Among the perks of being in senior management, Hasinec said, is now getting to watch associates grow into their careers, just as Gus Hill, Ken McKibben and others were able to watch him.
“There are people out there that, if you show them how to do things, are hungry for knowledge and information,” he said. “There’s people in this company who worked directly for me or indirectly with me as technicians who are now district service managers, area maintenance managers, even VPs. It is good to share. When you see people grow and become successful, there’s a lot of internal reward.”
“He has shown incredible compassion for people,” said Gerke, who started her career as an administrative assistant before leading the company’s training program that she helped to install. “The one thing I love about Mike is he is caring, he’s incredibly fair [and] consistent. He knows his people very well.”

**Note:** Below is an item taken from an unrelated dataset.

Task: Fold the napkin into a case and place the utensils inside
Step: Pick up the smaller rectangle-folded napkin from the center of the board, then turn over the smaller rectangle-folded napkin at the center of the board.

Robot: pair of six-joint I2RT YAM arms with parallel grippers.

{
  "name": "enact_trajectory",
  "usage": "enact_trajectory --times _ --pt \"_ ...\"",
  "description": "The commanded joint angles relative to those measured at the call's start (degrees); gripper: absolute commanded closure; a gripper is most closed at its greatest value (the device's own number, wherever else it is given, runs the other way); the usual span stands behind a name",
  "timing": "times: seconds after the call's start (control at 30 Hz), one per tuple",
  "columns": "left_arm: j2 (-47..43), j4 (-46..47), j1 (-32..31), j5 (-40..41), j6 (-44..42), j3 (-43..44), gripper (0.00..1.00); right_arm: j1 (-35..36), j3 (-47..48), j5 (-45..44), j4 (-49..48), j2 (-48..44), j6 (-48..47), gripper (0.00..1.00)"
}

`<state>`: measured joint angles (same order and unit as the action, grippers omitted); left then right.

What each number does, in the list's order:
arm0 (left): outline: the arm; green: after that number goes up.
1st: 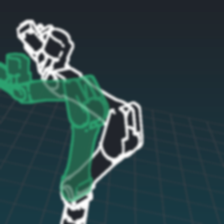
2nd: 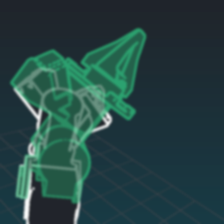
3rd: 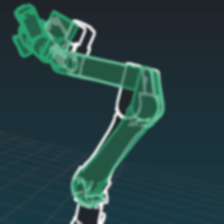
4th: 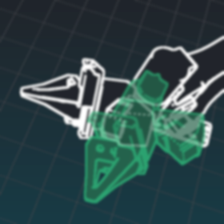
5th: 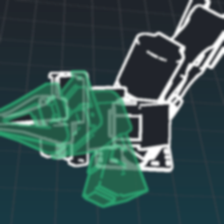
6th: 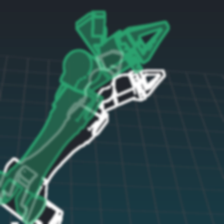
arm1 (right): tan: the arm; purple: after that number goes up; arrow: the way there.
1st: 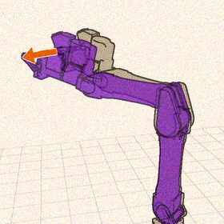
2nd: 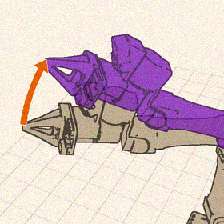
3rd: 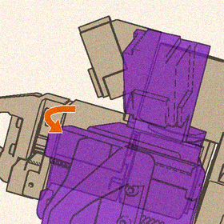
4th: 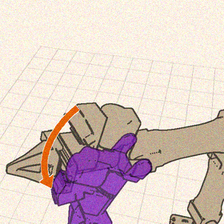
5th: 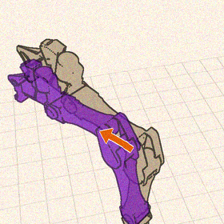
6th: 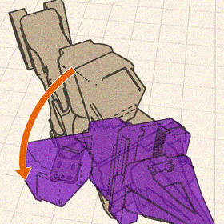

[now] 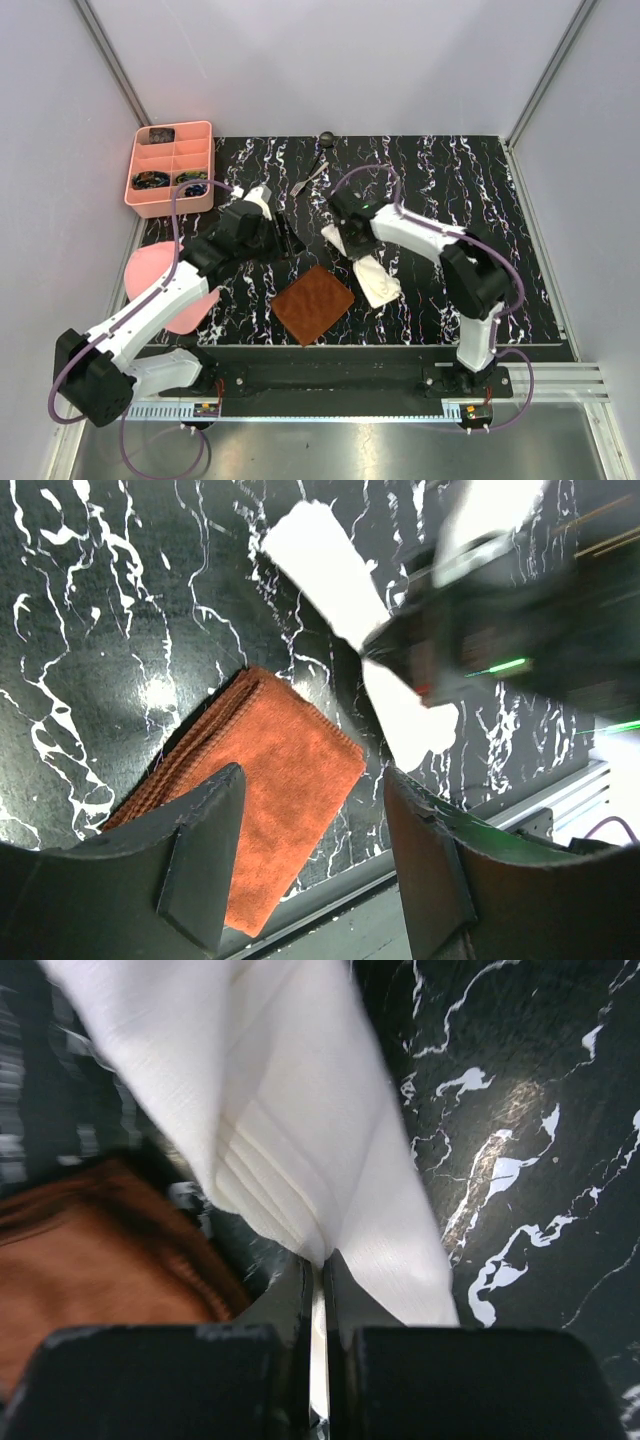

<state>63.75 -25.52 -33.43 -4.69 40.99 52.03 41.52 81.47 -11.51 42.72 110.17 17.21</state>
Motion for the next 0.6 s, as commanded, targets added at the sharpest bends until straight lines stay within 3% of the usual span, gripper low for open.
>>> enact_trajectory --times 0.0,0.1,0.23,0.33,0.57 --pt "2.87 3.28 0.29 -2.52 -0.12 2.37 0.39 -8.63 -1.74 24.64 -8.07 -10.76 2.56 1.00" --pt "4.80 4.33 0.30 -3.92 0.67 2.99 0.40 -14.69 -4.21 38.28 -12.03 -11.65 1.95 1.00" --pt "6.91 5.83 0.30 -6.03 1.63 3.78 0.40 -21.12 -6.32 60.04 -17.14 -6.05 1.78 1.00" --pt "8.15 6.44 0.30 -6.30 1.90 4.31 0.40 -24.28 -7.64 68.43 -21.26 -1.73 1.59 1.00" --pt "11.74 8.99 0.12 -8.40 2.42 4.83 0.40 -30.61 -9.40 77.33 -27.34 3.91 3.80 1.00"
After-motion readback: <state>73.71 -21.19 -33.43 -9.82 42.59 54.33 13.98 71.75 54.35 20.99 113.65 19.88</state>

Getting to know his people, Hasinec said, was a learned skill, and given the chance to go back earlier in his career, he said he would coach his younger self to be less headstrong.
“Understanding what inspires people, understanding the diversity of people, understanding what motivates people differently,” he said. “I kind of learned that later in my career than I would have liked to. I wish I could have learned what I learned later in my career earlier on when it came to motivating and interacting with people and how to get them to all pull the rope in the same direction.”